Job Summary:
Altera is the world’s largest pure-play FPGA solutions provider, focused on delivering programmable technologies. They are seeking a Senior MLOps & AI Infrastructure Engineer to architect, build, and operationalize machine learning systems at scale, collaborating with various teams to design end-to-end ML pipelines and deliver AI-powered capabilities.
Responsibilities:
• Design, build, and maintain scalable ML pipelines for training, evaluation, and deployment across cloud and on-prem HPC environments
• Build MLOps infrastructure including experiment tracking, model registry, feature stores, and automated retraining workflows
• Implement CI/CD/CT (Continuous Training) pipelines for ML models using tools such as Kubeflow, MLflow, Airflow, or similar
• Containerize ML workloads with Docker and orchestrate at scale using Kubernetes and GPU node pools
• Develop, fine-tune, and deploy large-scale models including LLMs, GNNs, and reinforcement learning agents for EDA and chip design applications
• Apply advanced techniques: transfer learning, quantization, pruning, distillation, and RLHF for production-grade model efficiency
• Implement A/B testing frameworks and shadow deployments for safe model rollout
• Benchmark and optimize model inference performance on GPU/TPU clusters
• Build and maintain data pipelines for large-scale structured and unstructured datasets (terabyte-scale)

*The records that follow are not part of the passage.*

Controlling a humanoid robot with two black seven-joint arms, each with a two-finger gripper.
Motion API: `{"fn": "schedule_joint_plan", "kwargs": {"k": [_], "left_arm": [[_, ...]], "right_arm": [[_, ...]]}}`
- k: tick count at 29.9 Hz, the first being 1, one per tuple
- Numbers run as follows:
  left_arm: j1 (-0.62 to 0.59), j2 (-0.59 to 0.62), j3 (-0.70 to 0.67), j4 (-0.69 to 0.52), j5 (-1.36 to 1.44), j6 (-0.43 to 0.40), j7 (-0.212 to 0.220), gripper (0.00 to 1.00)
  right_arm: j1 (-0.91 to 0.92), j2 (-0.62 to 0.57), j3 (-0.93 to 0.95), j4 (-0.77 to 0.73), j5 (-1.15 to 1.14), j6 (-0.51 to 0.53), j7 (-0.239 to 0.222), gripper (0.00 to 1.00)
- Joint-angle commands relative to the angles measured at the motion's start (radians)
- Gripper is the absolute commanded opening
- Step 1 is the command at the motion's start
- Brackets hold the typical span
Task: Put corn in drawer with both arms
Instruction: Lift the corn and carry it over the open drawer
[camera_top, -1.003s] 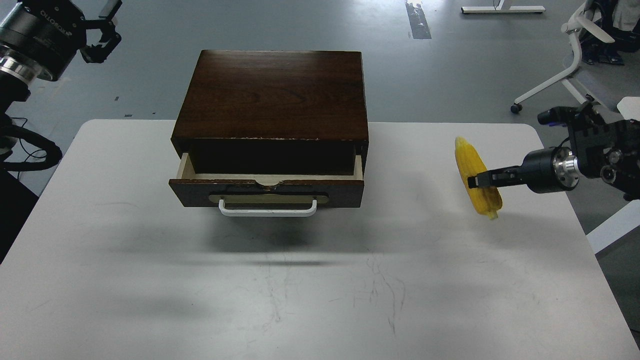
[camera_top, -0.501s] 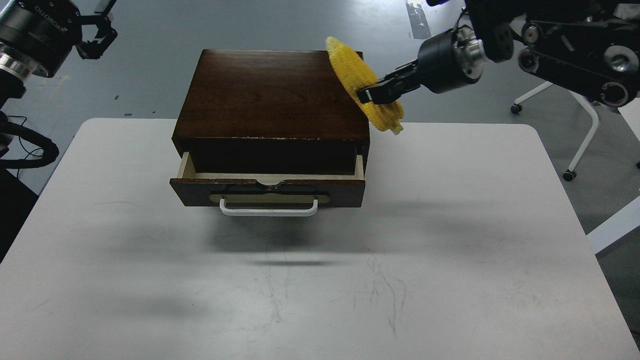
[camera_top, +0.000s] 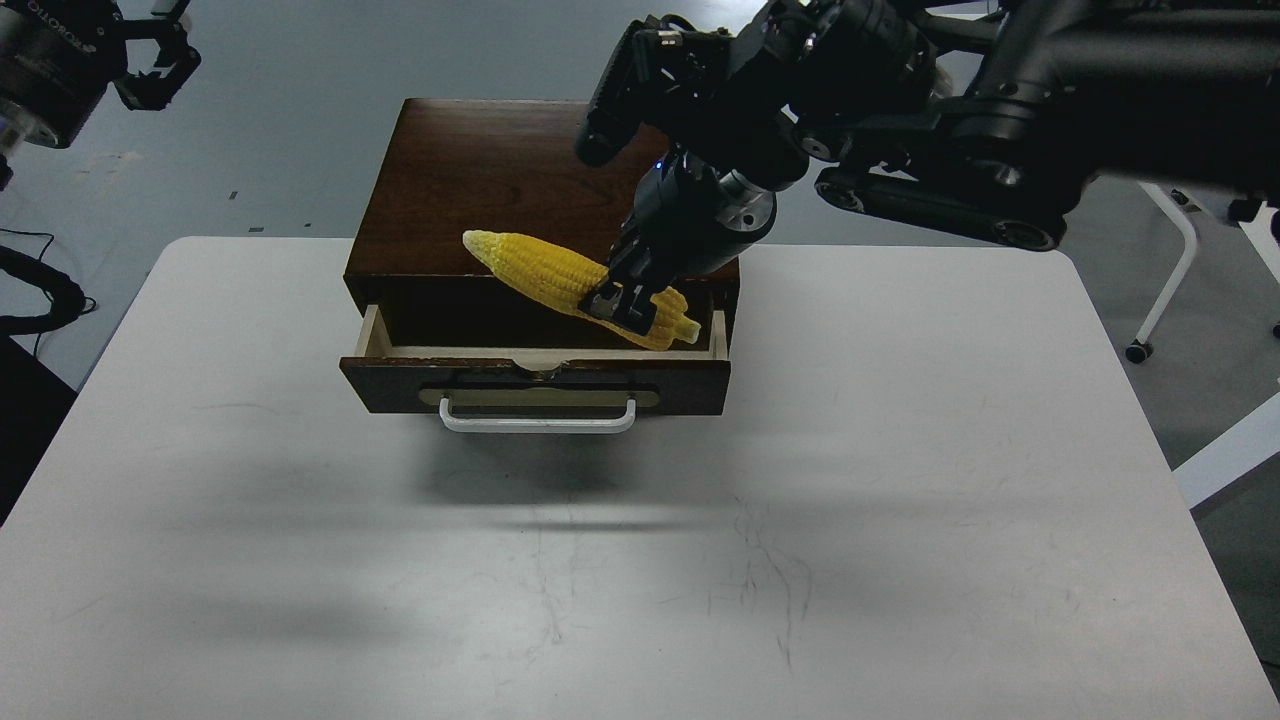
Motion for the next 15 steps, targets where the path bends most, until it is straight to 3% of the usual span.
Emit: {"fn": "schedule_joint_plan", "kwargs": {"k": [1, 15], "left_arm": [[0.0, 0.002, 0.0, 0.0, -0.001, -0.002, 0.0, 0.99], [0.0, 0.017, 0.0, -0.001, -0.002, -0.002, 0.0, 0.99]], "right_arm": [[0.008, 0.027, -0.036, 0.012, -0.037, -0.118, 0.0, 0.01], [0.024, 0.07, -0.096, 0.011, -0.151, -0.304, 0.0, 0.01]]}}
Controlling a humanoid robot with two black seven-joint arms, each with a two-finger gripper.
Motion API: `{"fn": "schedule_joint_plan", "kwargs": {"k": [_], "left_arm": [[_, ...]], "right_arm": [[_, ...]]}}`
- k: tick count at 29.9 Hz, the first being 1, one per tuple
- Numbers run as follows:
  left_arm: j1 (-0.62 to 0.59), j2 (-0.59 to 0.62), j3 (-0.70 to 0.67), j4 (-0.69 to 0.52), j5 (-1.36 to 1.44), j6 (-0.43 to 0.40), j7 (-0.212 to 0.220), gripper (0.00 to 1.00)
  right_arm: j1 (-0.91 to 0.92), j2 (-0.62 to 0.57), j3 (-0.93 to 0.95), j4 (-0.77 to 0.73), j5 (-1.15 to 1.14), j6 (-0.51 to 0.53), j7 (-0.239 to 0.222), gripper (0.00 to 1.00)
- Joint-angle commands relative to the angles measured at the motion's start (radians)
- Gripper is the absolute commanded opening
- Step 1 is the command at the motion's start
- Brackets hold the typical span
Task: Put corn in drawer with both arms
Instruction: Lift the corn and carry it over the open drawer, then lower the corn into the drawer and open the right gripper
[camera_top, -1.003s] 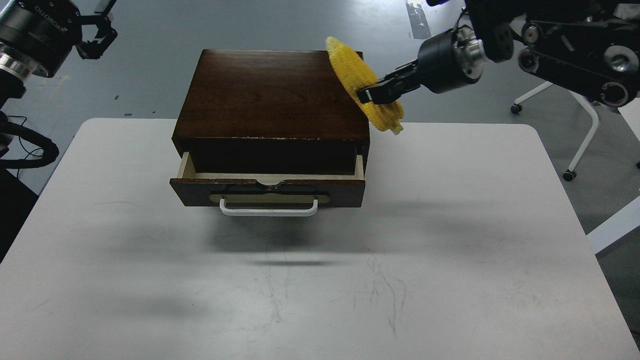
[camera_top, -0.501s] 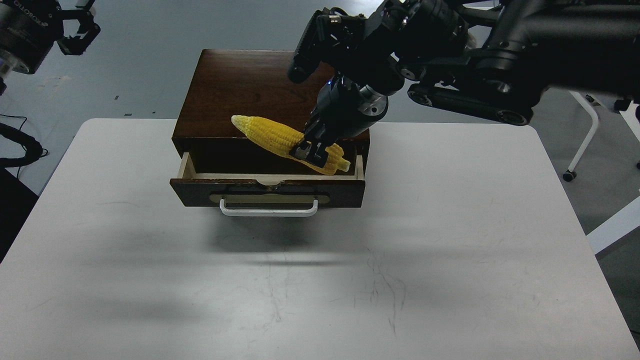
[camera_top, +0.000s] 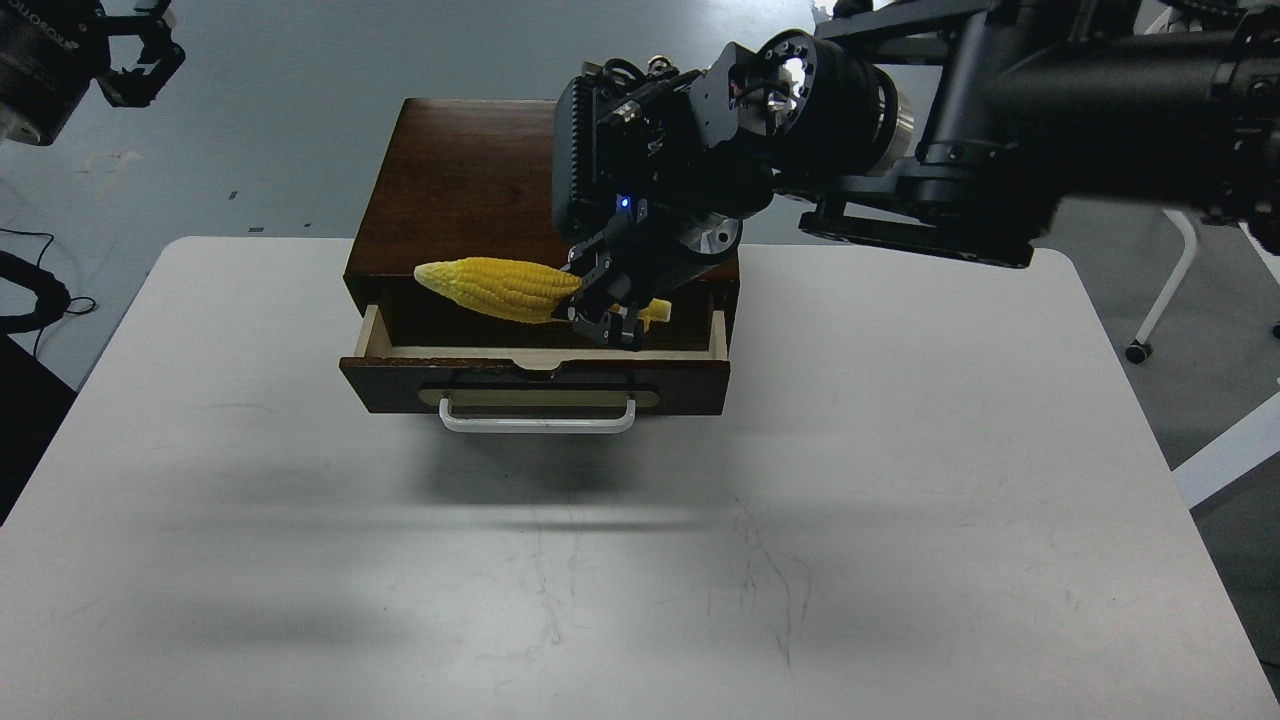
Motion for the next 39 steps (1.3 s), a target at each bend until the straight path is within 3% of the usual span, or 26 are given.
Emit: {"fn": "schedule_joint_plan", "kwargs": {"k": [1, 21, 32, 34, 39], "left_arm": [[0.0, 0.002, 0.0, 0.0, 0.0, 0.0, 0.0, 0.99], [0.0, 0.023, 0.0, -0.001, -0.006, -0.006, 0.0, 0.99], [0.002, 0.031, 0.0, -0.001, -0.006, -0.006, 0.0, 0.99], [0.002, 0.032, 0.0, -0.001, -0.006, -0.008, 0.0, 0.99], [0.002, 0.037, 0.0, -0.001, -0.008, -0.018, 0.0, 0.99]], "right_arm": [[0.0, 0.01, -0.016, 0.0, -0.005, -0.026, 0.0, 0.02], [-0.04, 0.029, -0.063, -0.042, -0.006, -0.027, 0.0, 0.06], [-0.066, 0.029, -0.079, -0.051, -0.005, -0.027, 0.0, 0.21], [-0.07, 0.027, -0.08, -0.051, -0.003, -0.027, 0.0, 0.3], [-0.072, 0.025, -0.082, -0.051, -0.003, -0.027, 0.0, 0.37]]}}
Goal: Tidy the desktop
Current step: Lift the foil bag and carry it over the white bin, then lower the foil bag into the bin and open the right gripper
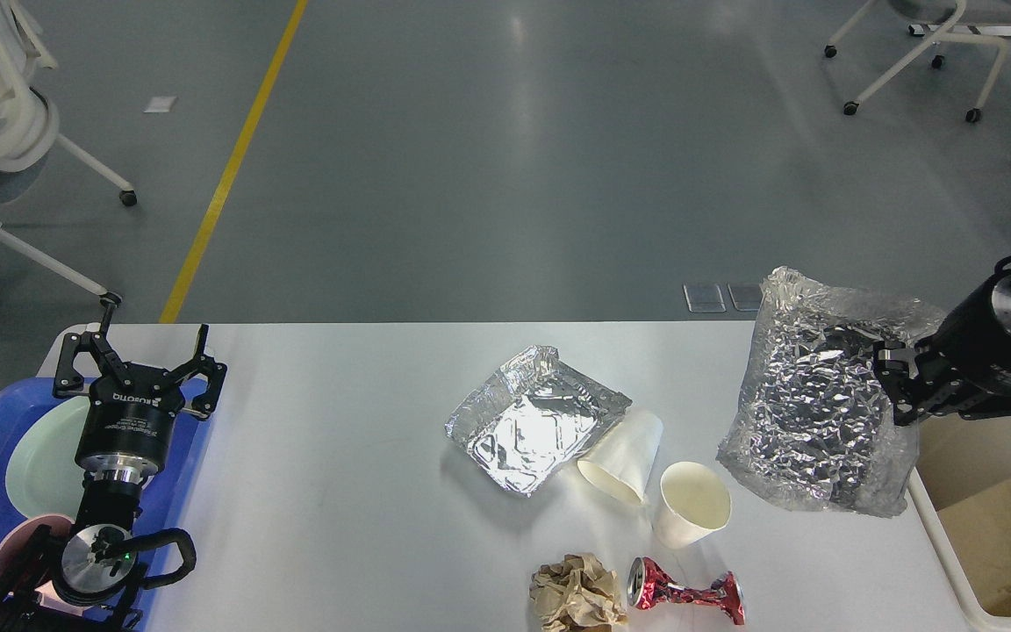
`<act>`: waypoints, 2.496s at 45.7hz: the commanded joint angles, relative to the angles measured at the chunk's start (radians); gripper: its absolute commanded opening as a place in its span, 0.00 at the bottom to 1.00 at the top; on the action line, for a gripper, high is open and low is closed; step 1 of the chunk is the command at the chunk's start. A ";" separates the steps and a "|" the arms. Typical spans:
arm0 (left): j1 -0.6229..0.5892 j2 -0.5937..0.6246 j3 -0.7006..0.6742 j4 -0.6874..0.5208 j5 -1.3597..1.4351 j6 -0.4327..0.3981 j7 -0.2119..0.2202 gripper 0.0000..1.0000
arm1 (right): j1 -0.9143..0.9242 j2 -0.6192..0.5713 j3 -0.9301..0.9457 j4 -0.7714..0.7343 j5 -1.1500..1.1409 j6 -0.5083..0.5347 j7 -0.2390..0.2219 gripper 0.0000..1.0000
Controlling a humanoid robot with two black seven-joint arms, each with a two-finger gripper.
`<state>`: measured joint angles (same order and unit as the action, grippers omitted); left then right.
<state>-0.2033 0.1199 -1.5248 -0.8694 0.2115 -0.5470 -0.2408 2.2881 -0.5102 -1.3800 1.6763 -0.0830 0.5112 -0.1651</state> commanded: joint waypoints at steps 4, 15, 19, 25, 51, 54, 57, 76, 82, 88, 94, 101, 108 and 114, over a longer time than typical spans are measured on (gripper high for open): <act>-0.001 0.000 0.000 0.000 0.000 -0.001 0.000 0.96 | 0.016 -0.025 -0.014 0.017 -0.017 -0.022 -0.002 0.00; 0.001 0.000 0.000 0.001 0.000 -0.001 -0.002 0.96 | -0.120 -0.234 -0.060 -0.114 -0.021 -0.134 -0.002 0.00; 0.001 0.000 0.000 0.000 0.000 -0.001 -0.002 0.96 | -0.223 -0.313 -0.050 -0.203 -0.055 -0.174 -0.002 0.00; 0.001 0.000 0.002 0.001 0.000 -0.001 -0.002 0.96 | -0.396 -0.401 -0.002 -0.381 -0.081 -0.218 -0.001 0.00; -0.001 0.000 0.000 0.001 0.000 -0.001 -0.002 0.96 | -1.479 -0.144 0.884 -1.236 -0.073 -0.543 -0.008 0.00; 0.001 0.000 0.000 0.001 0.000 -0.001 -0.002 0.96 | -1.544 -0.084 0.929 -1.342 -0.075 -0.575 -0.010 0.00; 0.001 0.000 0.000 0.001 0.000 -0.001 -0.002 0.96 | -1.593 -0.027 0.953 -1.424 -0.073 -0.605 -0.008 0.00; -0.001 0.000 0.000 0.001 0.000 -0.001 -0.002 0.96 | -1.725 0.114 1.010 -1.511 -0.072 -0.750 -0.011 0.00; -0.001 0.000 0.000 0.001 0.000 -0.001 -0.002 0.96 | -1.739 0.131 1.016 -1.511 -0.052 -0.764 -0.014 0.00; 0.001 0.000 0.000 0.000 0.000 -0.001 -0.003 0.96 | -1.753 0.148 1.013 -1.511 -0.043 -0.758 -0.014 0.00; 0.001 0.000 0.000 0.001 0.000 -0.001 -0.002 0.96 | -1.759 0.148 1.015 -1.509 -0.041 -0.761 -0.013 0.00; 0.001 0.000 0.000 0.000 0.000 -0.001 -0.002 0.96 | -1.759 0.137 1.012 -1.509 -0.041 -0.789 -0.011 0.73; 0.001 0.000 0.000 0.000 0.000 -0.001 -0.002 0.96 | -1.757 0.134 1.001 -1.506 -0.043 -0.801 -0.011 1.00; 0.001 0.000 0.000 0.000 0.000 -0.001 -0.003 0.96 | -1.753 0.134 1.001 -1.503 -0.043 -0.798 -0.008 1.00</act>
<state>-0.2030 0.1194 -1.5248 -0.8691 0.2115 -0.5476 -0.2430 0.5300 -0.3752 -0.3784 0.1709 -0.1246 -0.2888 -0.1758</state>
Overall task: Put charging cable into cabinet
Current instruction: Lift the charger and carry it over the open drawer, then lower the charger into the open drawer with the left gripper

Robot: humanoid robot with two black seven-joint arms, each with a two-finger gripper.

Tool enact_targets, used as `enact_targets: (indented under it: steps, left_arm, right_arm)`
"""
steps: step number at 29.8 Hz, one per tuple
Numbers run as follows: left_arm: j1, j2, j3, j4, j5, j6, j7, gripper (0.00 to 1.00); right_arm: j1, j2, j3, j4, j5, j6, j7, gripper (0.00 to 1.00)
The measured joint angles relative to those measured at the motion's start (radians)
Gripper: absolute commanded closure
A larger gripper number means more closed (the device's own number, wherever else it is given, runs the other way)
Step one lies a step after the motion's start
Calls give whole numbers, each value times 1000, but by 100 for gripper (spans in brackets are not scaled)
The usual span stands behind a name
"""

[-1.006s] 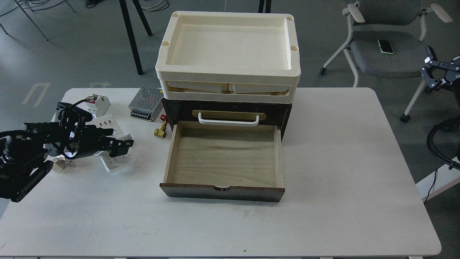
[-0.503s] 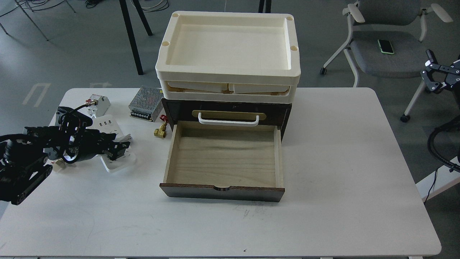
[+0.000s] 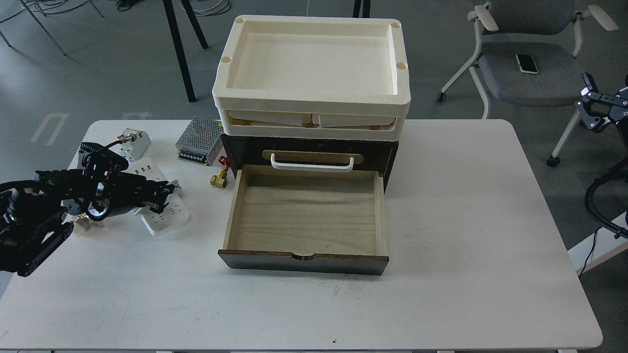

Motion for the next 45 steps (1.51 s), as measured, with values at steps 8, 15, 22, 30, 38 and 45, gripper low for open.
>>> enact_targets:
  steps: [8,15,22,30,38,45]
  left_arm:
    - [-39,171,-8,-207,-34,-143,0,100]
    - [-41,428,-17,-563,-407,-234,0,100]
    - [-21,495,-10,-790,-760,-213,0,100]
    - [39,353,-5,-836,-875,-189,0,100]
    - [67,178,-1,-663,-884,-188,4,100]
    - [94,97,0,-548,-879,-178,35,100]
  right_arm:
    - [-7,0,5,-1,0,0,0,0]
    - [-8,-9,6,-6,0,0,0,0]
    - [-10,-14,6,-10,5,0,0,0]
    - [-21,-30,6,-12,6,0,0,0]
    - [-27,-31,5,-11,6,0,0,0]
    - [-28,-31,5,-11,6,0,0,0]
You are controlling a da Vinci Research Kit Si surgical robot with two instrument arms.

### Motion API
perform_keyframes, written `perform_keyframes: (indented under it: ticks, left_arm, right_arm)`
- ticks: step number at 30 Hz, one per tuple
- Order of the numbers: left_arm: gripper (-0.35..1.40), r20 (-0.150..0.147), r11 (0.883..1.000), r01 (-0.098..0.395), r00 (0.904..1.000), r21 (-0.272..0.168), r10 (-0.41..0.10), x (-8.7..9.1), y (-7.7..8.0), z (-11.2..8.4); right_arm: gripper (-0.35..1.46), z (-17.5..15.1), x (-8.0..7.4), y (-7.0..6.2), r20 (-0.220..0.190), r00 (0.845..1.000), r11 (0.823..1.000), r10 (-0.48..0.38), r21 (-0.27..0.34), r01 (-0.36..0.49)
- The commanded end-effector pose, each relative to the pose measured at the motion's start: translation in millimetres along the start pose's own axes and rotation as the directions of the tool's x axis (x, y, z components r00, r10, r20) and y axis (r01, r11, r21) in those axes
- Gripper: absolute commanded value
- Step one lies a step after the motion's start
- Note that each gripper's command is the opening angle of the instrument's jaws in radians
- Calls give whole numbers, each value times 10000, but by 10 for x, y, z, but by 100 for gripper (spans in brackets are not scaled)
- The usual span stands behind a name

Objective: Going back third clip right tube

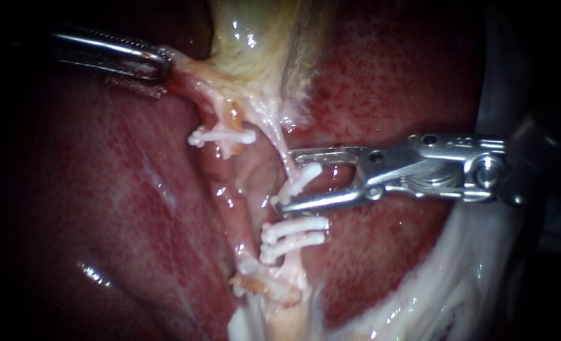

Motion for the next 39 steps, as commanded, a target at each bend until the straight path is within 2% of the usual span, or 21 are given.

• Collaborate with data teams to design feature engineering systems and maintain data quality for ML training
• Implement data versioning and lineage tracking (DVC, Delta Lake, or similar)
• Manage cloud ML infrastructure on AWS (SageMaker), Azure (AML), or GCP (Vertex AI) with cost and performance optimization
• Automate infrastructure provisioning using Terraform or CloudFormation for GPU-backed ML environments
• Build monitoring, alerting, and observability systems for model performance drift, data quality, and system health
• Support HPC schedulers (LSF, Slurm) for large-scale distributed training jobs
• Partner with research scientists to productionize experimental models with engineering rigor
• Mentor junior engineers and define ML engineering best practices across the organization
• Drive adoption of AI/ML solutions within semiconductor, EDA, and simulation workflows
Qualifications:
Required:
• Bachelor’s or Master’s degree in Computer Science, Machine Learning, Statistics, or related field and 10+ years of industry experience
• 10+ years of experience across ML engineering, data science, and MLOps — including frameworks (PyTorch, TensorFlow, JAX, Hugging Face) and production model deployment at scale
• 8+ years of experience experience with parallelism strategies (FSDP, DeepSpeed, data/model parallelism)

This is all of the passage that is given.